# Ejercicio 6: Introducción a Dense Retrieval

## Objetivo de la práctica

Generar embeddings con sentence-transformers (SBERT, E5), y recuperarlos 

## Parte 0: Carga del Corpus
### Actividad

1. Carga el corpus 20 Newsgroups desde sklearn.datasets.fetch_20newsgroups.
2. Limita el corpus a los primeros 2000 documentos para facilitar el procesamiento.

In [1]:
from sklearn.datasets import fetch_20newsgroups

newsgroups = fetch_20newsgroups(subset='all', remove=('headers', 'footers', 'quotes'))
newsgroupsdocs = newsgroups.data

In [2]:
num_documentos = len(newsgroupsdocs)
print(f"El dataset newsgroupsdocs tiene {num_documentos} documentos ")

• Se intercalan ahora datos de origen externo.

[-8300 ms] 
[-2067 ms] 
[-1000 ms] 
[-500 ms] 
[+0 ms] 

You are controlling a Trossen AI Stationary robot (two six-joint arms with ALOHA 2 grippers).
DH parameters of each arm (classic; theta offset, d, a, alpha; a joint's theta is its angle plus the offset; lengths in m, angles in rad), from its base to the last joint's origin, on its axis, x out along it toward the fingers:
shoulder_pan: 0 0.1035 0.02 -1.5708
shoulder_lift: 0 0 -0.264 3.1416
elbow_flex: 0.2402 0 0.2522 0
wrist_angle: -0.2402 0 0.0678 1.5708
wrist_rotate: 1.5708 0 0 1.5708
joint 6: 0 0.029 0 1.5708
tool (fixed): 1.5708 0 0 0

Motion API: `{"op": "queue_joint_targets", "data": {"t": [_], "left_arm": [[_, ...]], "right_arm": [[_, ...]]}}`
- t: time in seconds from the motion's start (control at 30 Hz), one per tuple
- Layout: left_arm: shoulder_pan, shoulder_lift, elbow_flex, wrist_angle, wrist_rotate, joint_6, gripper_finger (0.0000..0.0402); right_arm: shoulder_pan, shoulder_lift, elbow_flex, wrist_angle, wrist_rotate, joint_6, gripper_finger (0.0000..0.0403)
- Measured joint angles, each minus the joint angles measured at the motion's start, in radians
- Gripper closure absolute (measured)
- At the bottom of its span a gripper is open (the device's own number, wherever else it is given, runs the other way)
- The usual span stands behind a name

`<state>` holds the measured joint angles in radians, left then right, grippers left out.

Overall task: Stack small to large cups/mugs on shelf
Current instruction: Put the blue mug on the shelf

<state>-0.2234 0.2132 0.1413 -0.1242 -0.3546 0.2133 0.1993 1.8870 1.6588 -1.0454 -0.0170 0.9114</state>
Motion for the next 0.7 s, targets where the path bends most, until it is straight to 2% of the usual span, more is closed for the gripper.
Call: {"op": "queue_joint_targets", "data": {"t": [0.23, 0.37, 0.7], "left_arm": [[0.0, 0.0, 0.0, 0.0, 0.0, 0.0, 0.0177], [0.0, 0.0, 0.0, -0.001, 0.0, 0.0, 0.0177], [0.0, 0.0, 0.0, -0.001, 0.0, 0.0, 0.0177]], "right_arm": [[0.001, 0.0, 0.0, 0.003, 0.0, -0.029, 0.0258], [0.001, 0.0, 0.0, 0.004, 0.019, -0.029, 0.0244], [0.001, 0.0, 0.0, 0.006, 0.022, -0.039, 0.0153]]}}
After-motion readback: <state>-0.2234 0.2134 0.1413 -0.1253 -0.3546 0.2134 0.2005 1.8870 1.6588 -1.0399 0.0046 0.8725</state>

El dataset newsgroupsdocs tiene 18846 documentos 


In [5]:
# Limitación corpus a los  primeros 2000 documentos
newsgroupsdocs = newsgroupsdocs[:2000]

In [6]:
# Contenido documento 0 
print(newsgroupsdocs[0])



I am sure some bashers of Pens fans are pretty confused about the lack
of any kind of posts about the recent Pens massacre of the Devils. Actually,
I am  bit puzzled too and a bit relieved. However, I am going to put an end
to non-PIttsburghers' relief with a bit of praise for the Pens. Man, they
are killing those Devils worse than I thought. Jagr just showed you why
he is much better than his regular season stats. He is also a lot
fo fun to watch in the playoffs. Bowman should let JAgr have a lot of
fun in the next couple of games since the Pens are going to beat the pulp out of Jersey anyway. I was very disappointed not to see the Islanders lose the final
regular season game.          PENS RULE!!!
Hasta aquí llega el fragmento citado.